BE, Bank of America Honor Black Board Members of Largest Corporations at National Museum

BE, Bank of America Honor Black Board Members of Largest Corporations at National Museum

Scores of black board members who represent the corporate elite made a bit of history Wednesday night as they were honored at the spectacular National Museum of African American History and Culture (NMAAHC) in Washington, D.C. BLACK ENTERPRISE saluted those listed on its just-released Registry of Corporate Directors, an exclusive club whose members serve on the boards of the nation’s largest publicly traded companies.

“It is our great pleasure to hold this special recognition ceremony for those at the highest level of corporate America and exemplars of consummate business leadership,” BE President and CEO Earl “Butch” Graves Jr. told the crowd of high-powered business and government leaders at this invitation-only gathering hosted by Bank of America, which has been included among BE’s Best Companies for Diversity and was praised by Graves for its culture of inclusion, including corporate governance. Among Bank of America’s top-level executives in attendance: D. Steve Boland, Managing Director, Consumer Lending and one of BE’s 300 Most Powerful Executives in Corporate America; Andy Seig, President of Merrill Lynch Wealth Management; and Cynthia H. Bowman, Chief Diversity & Inclusion Officer and one of BE’s Most Powerful Women in Corporate Diversity. 

“We look forward to members of our B.E. Registry continuing their individual and collective advocacy to make major companies better by creating fully inclusive environments. They realize that opportunity is the byproduct of corporate policies and practices related to hiring, training, and promotion of employees; procurement of suppliers; and philanthropic giving to charities and causes. So if you care about African Americans in senior management, more contracts for black-owned firms, or the allocation of more corporate dollars to charities, causes, and nonprofits that impact communities of color, then you must care about board diversity and must salute the value of these brilliant fiduciaries of shareholder value.”

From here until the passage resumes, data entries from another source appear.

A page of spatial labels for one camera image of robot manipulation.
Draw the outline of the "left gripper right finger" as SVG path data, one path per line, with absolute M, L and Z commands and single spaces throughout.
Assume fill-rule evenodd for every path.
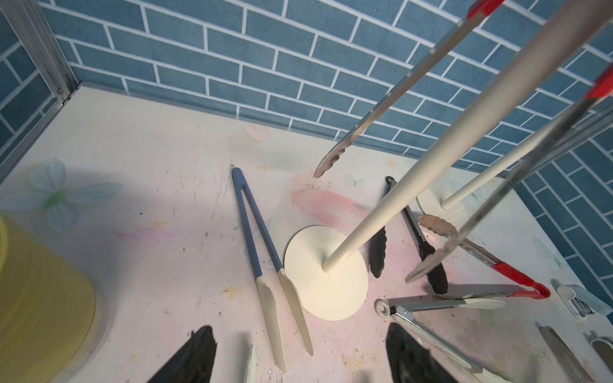
M 388 327 L 386 354 L 394 383 L 458 382 L 397 322 Z

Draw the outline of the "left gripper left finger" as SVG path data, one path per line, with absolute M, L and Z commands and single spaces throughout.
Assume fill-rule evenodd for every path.
M 216 351 L 217 342 L 211 326 L 192 331 L 188 341 L 148 382 L 209 383 Z

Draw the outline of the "steel tongs cream tips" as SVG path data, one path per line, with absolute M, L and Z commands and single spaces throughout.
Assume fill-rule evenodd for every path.
M 446 354 L 454 363 L 464 368 L 480 382 L 506 382 L 501 375 L 488 370 L 474 357 L 470 357 L 451 343 L 447 332 L 435 329 L 423 318 L 427 312 L 436 311 L 494 311 L 505 306 L 495 298 L 444 298 L 430 299 L 425 296 L 405 298 L 378 298 L 375 312 L 383 319 L 391 319 L 418 336 L 418 341 L 428 343 Z

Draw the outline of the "black steel tongs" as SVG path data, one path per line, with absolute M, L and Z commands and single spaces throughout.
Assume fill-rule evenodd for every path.
M 419 227 L 415 214 L 413 214 L 409 207 L 405 207 L 402 210 L 402 216 L 411 235 L 413 236 L 420 259 L 425 260 L 429 256 L 433 255 L 436 249 L 427 241 L 426 236 Z M 386 228 L 382 228 L 370 239 L 369 242 L 370 272 L 375 279 L 380 278 L 382 271 L 384 270 L 386 241 Z M 444 295 L 448 292 L 449 282 L 442 264 L 439 264 L 432 269 L 432 271 L 427 274 L 427 279 L 435 294 Z

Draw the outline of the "red handled steel tongs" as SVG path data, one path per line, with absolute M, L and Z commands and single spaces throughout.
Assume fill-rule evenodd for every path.
M 324 156 L 314 177 L 321 177 L 370 124 L 410 90 L 452 44 L 491 13 L 495 1 L 479 1 L 456 31 L 448 33 L 402 81 L 394 86 L 343 139 Z M 371 239 L 396 214 L 459 160 L 521 101 L 547 80 L 612 17 L 610 1 L 568 1 L 458 117 L 444 136 L 397 182 L 375 209 L 323 263 L 330 273 Z

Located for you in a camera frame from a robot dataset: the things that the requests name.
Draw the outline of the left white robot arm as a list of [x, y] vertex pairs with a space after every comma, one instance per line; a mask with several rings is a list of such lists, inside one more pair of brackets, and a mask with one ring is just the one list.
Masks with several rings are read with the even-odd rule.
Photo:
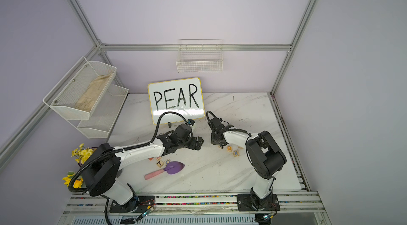
[[121, 206], [137, 203], [137, 195], [132, 187], [117, 179], [120, 170], [145, 159], [173, 154], [183, 148], [199, 151], [203, 143], [203, 138], [193, 135], [192, 126], [184, 123], [173, 131], [156, 135], [153, 142], [126, 147], [102, 144], [81, 167], [86, 191], [91, 196], [108, 197]]

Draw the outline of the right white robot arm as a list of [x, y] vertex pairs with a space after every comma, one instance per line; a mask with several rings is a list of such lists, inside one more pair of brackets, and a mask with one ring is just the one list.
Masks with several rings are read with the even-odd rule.
[[256, 179], [249, 194], [237, 196], [239, 211], [280, 210], [279, 201], [273, 194], [276, 175], [287, 162], [287, 158], [268, 131], [249, 133], [231, 124], [224, 125], [220, 118], [208, 120], [211, 143], [219, 146], [234, 144], [245, 149], [248, 161], [256, 172]]

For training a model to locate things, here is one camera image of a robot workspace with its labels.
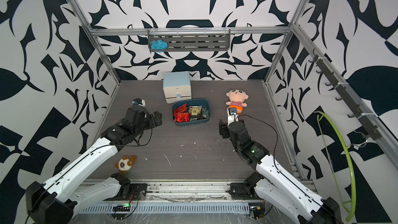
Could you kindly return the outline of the green label tea bag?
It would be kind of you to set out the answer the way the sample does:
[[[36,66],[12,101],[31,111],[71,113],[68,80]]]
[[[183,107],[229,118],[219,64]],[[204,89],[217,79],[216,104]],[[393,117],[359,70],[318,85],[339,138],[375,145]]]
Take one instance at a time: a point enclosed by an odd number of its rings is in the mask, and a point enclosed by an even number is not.
[[[203,116],[203,119],[209,118],[209,110],[205,107],[202,108],[202,116]]]

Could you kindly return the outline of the shiny red foil tea bag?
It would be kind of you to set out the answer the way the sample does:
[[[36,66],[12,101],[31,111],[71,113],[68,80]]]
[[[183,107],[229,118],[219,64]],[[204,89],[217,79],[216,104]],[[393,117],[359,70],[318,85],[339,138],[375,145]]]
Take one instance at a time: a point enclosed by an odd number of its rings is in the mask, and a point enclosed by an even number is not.
[[[187,111],[187,104],[183,104],[174,109],[174,116],[176,116],[180,113],[185,113],[186,111]]]

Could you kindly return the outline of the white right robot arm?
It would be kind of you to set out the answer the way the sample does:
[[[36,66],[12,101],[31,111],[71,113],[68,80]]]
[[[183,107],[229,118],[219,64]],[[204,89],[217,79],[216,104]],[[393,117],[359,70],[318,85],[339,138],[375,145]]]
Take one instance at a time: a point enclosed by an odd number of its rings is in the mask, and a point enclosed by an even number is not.
[[[229,139],[234,151],[254,169],[245,185],[257,197],[282,211],[296,224],[340,224],[340,207],[302,184],[263,145],[254,141],[242,121],[219,122],[219,134]]]

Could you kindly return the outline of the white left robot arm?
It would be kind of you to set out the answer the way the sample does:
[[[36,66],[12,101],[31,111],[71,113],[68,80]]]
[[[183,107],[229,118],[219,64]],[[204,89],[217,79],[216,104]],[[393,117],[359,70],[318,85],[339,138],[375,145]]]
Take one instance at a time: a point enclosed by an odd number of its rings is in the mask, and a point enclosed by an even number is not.
[[[67,224],[80,211],[114,197],[131,195],[131,181],[120,172],[84,190],[78,187],[109,158],[135,143],[146,130],[162,125],[160,112],[149,113],[144,104],[134,104],[125,117],[108,127],[95,143],[69,166],[43,183],[25,191],[28,218],[36,224]]]

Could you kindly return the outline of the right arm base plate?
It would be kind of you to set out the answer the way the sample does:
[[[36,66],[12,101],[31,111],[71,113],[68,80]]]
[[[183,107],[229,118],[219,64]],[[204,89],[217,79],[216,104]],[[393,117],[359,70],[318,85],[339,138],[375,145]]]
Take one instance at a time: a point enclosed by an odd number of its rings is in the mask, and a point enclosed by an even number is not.
[[[233,200],[262,200],[255,192],[256,184],[231,183],[228,191]]]

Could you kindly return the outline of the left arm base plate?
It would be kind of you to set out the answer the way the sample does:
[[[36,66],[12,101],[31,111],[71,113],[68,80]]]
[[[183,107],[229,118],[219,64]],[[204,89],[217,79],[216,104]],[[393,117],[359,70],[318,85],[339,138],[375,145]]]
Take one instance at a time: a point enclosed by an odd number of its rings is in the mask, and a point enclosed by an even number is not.
[[[147,183],[130,183],[129,188],[122,186],[120,191],[112,198],[105,201],[127,201],[127,200],[142,200],[147,194]]]

Among Registry members representing iconic corporations in attendance: Lionel L. Nowell III of Bank of America; Ray M. Robinson of American Airlines; Peggy Alford of Facebook; Bruce S. Gordon of Northrop Grumman: Barbara L. Bowles of WEC Energy; J. Veronica Biggins of Southwest Airlines and Louis B. Lynn and K. David Boyer, Jr. of BB&T Corp., currently pending merger approval with SunTrust Banks to create TRUIST Financial Corp. (its CEO Kelly S. King was one of the high-level CEOs at the event).

For the seventh consecutive year, BE has unveiled its listing of blacks seated at the nation’s largest publicly traded companies. Graves revealed the configuration of this year’s list: 322 black corporate directors at 307 S&P 500 companies, a slight but noticeable increase from 308 at 316 index corporations in 2018. He also focused on the continued persistence of “imbalance in the boardroom” as the S&P 500 achieved the milestone of having 100% representation of white women on its boards while roughly 37% of that group do not have any black representation in their boardrooms.

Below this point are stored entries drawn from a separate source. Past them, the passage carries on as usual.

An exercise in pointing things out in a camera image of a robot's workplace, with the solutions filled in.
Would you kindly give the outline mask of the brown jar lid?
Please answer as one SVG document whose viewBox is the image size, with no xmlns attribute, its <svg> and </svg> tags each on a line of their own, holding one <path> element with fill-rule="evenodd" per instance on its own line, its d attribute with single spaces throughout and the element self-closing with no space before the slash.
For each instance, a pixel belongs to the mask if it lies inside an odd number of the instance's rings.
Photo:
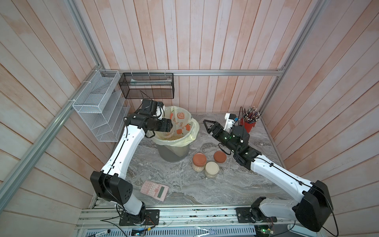
<svg viewBox="0 0 379 237">
<path fill-rule="evenodd" d="M 227 155 L 222 151 L 217 151 L 213 155 L 214 161 L 217 163 L 224 163 L 227 160 Z"/>
</svg>

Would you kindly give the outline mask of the oatmeal jar with brown lid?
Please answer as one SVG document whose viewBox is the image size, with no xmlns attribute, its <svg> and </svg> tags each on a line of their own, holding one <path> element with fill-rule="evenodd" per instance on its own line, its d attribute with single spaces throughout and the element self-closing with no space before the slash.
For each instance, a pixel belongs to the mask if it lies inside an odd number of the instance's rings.
<svg viewBox="0 0 379 237">
<path fill-rule="evenodd" d="M 192 168 L 196 172 L 202 172 L 207 164 L 207 157 L 202 153 L 197 153 L 192 158 Z"/>
</svg>

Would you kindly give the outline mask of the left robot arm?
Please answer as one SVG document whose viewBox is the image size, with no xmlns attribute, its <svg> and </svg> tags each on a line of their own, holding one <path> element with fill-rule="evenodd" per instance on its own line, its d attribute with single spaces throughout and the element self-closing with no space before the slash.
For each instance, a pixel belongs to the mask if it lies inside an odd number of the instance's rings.
<svg viewBox="0 0 379 237">
<path fill-rule="evenodd" d="M 120 221 L 134 225 L 146 223 L 146 206 L 133 194 L 126 181 L 129 164 L 147 131 L 170 132 L 171 119 L 132 114 L 124 120 L 125 128 L 113 154 L 100 171 L 90 177 L 97 197 L 113 202 L 120 210 Z"/>
</svg>

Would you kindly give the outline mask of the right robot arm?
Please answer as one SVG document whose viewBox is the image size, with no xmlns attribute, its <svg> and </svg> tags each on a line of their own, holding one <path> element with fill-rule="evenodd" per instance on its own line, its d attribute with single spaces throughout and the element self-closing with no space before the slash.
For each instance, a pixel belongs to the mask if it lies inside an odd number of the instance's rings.
<svg viewBox="0 0 379 237">
<path fill-rule="evenodd" d="M 311 182 L 278 166 L 248 142 L 250 135 L 242 126 L 224 128 L 220 123 L 205 119 L 207 133 L 226 147 L 234 160 L 248 170 L 260 174 L 289 194 L 291 200 L 257 198 L 250 207 L 252 222 L 263 222 L 269 218 L 284 218 L 300 223 L 313 232 L 319 232 L 329 216 L 333 205 L 328 187 L 321 181 Z"/>
</svg>

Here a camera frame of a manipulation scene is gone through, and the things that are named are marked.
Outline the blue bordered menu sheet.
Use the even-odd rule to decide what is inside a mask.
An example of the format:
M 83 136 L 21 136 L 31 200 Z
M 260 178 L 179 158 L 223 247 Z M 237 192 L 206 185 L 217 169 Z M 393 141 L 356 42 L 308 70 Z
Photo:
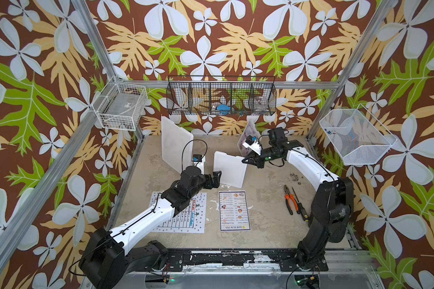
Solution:
M 219 192 L 220 231 L 251 230 L 245 191 Z

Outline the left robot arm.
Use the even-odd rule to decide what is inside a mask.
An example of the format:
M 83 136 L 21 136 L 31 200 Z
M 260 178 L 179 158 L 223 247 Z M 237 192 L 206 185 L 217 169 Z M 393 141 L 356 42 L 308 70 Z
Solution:
M 97 289 L 112 289 L 130 272 L 164 268 L 169 253 L 164 245 L 151 241 L 139 248 L 137 244 L 153 229 L 188 208 L 202 189 L 218 188 L 221 175 L 221 171 L 203 174 L 200 168 L 188 166 L 180 179 L 163 191 L 147 210 L 109 231 L 96 230 L 78 267 Z

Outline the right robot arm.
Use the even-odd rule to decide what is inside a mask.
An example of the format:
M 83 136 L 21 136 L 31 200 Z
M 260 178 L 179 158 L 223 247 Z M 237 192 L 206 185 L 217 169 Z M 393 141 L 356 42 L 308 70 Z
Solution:
M 299 141 L 288 140 L 283 128 L 269 130 L 268 137 L 268 148 L 261 146 L 259 137 L 246 137 L 242 145 L 250 152 L 242 162 L 262 169 L 266 162 L 281 159 L 311 183 L 316 194 L 307 217 L 309 230 L 297 246 L 294 263 L 303 271 L 320 268 L 326 244 L 339 243 L 346 234 L 354 207 L 353 182 L 325 168 Z

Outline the blue object in rack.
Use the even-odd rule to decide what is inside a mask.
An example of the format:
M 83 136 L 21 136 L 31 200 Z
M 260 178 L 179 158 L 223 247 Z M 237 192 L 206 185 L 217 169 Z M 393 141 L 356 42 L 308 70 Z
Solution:
M 221 104 L 217 107 L 217 110 L 220 115 L 227 115 L 231 113 L 231 108 L 227 105 Z

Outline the dotted border table menu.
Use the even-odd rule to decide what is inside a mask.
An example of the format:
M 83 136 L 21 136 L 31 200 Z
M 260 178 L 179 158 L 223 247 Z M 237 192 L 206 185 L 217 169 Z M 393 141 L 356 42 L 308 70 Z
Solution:
M 206 223 L 207 194 L 199 193 L 190 204 L 176 217 L 162 223 L 153 232 L 203 234 Z

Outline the black screwdriver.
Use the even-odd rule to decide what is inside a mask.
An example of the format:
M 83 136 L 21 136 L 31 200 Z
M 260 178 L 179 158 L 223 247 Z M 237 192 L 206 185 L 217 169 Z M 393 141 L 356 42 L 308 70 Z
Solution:
M 299 201 L 299 198 L 297 197 L 297 194 L 296 194 L 294 188 L 292 188 L 292 191 L 293 191 L 293 194 L 294 194 L 295 203 L 297 205 L 297 213 L 299 215 L 301 215 L 301 217 L 303 218 L 303 220 L 305 222 L 307 222 L 309 220 L 309 216 L 307 214 L 307 211 L 303 207 L 302 203 Z

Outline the white mesh basket right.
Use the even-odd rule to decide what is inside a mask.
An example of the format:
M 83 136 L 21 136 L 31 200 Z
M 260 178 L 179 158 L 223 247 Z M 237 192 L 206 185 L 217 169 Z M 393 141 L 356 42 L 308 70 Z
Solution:
M 346 166 L 375 165 L 398 141 L 364 105 L 333 109 L 319 124 Z

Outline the orange handled pliers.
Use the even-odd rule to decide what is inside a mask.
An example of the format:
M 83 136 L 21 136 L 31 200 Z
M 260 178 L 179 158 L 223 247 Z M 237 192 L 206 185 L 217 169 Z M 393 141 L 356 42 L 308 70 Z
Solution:
M 283 190 L 285 193 L 285 204 L 286 204 L 286 207 L 288 209 L 289 214 L 293 215 L 294 212 L 299 214 L 300 211 L 298 209 L 297 201 L 295 200 L 295 197 L 291 194 L 291 191 L 289 190 L 288 186 L 284 185 Z

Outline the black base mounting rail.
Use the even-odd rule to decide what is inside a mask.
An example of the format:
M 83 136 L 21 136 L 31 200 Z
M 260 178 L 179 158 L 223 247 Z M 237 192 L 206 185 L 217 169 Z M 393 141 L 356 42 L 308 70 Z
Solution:
M 246 264 L 278 265 L 282 272 L 290 272 L 297 265 L 296 249 L 169 249 L 153 267 L 142 266 L 141 271 L 166 270 L 183 272 L 185 266 L 219 264 L 227 267 L 243 267 Z

The B.E. Registry, along with accompanying lists of companies with and without black board members, serves as one of the leading annual barometers on the state of diversity and inclusion in corporate governance. For more than a half decade, BE’s data and analysis have been used by civil rights groups, government agencies, and corporate diversity advocacy organizations to change corporate board composition within entire sectors—most prominently Silicon Valley-based tech companies.

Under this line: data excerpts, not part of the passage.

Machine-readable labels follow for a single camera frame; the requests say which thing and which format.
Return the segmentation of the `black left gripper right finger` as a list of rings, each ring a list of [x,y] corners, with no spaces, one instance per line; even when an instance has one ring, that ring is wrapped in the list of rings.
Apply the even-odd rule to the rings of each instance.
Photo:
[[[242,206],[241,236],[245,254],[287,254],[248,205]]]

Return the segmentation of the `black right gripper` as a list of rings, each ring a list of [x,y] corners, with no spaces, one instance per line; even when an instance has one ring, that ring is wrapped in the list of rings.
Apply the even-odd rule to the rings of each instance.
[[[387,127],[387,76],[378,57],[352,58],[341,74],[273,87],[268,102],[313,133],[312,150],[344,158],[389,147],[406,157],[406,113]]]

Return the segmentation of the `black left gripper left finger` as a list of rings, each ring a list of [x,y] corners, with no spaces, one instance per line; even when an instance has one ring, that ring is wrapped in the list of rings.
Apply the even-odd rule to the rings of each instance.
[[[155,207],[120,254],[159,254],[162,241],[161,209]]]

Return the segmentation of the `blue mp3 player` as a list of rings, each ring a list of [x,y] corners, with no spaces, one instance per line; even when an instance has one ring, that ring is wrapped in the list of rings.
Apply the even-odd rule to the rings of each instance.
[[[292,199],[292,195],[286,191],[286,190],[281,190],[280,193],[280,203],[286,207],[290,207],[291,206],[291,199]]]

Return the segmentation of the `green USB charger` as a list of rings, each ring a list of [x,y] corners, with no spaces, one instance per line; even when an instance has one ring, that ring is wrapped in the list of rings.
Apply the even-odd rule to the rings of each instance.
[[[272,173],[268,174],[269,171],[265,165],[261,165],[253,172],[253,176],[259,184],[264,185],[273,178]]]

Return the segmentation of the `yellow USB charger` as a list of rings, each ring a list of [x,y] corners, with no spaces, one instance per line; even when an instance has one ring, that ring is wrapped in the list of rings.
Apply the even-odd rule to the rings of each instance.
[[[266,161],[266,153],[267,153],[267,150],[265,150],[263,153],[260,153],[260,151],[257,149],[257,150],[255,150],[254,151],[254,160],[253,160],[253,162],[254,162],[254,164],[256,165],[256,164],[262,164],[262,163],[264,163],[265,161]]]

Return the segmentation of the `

Bank of America director Lionel Nowell III

Other speakers at the event, which included Smithsonian Secretary and NMAAHC’s founding director Lonnie Bunch and Executive Leadership Council Chair Tonie Leatherberry, commented on the importance of this expanding phalanx of black guardians of shareholder value. In addition to citing the significance of black directors fittingly being saluted at “the world’s most diverse museum,” Bunch noted that NMAAHC was developed through corporate donations due, in large part, to the efforts of black directors like those being honored.

Leatherberry, who also serves as Deloitte’s board relations leader and foundation president, cited statistics from the 2018 Missing Pieces—which the leading accounting and consulting firm developed in conjunction with the Alliance for Board Diversity—as confirmation of the overwhelmingly positive impact of diverse boards. In addition to the report disclosing that the number of Fortune 500 companies with 40% diversity has doubled from 2012 and 2018, she also said it revealed that publicly traded corporations with racial and gender diversity greatly outperform peer companies that lack such inclusion in corporate governance.

Speaking on behalf of fellow B.E. Registry members, Lionel Nowell III discussed the value of diversity and inclusion at the highest levels at Bank of America and other corporations that enthusiastically embraced that thrust. The former PepsiCo treasurer is one of two African American directors on the financial services giant’s corporate board—the other, Carnival Corp. CEO Arnold Donald, appears on the cover of BE’s accompanying print issue. Nowell told those assembled that as corporate America continues to be transformed by major business shifts and challenging financial headwinds that could lead to downsizing and realignments, black directors must remain vigilant in ensuring that the pipeline of black senior managers and prospective c-suite leadership continues to flow.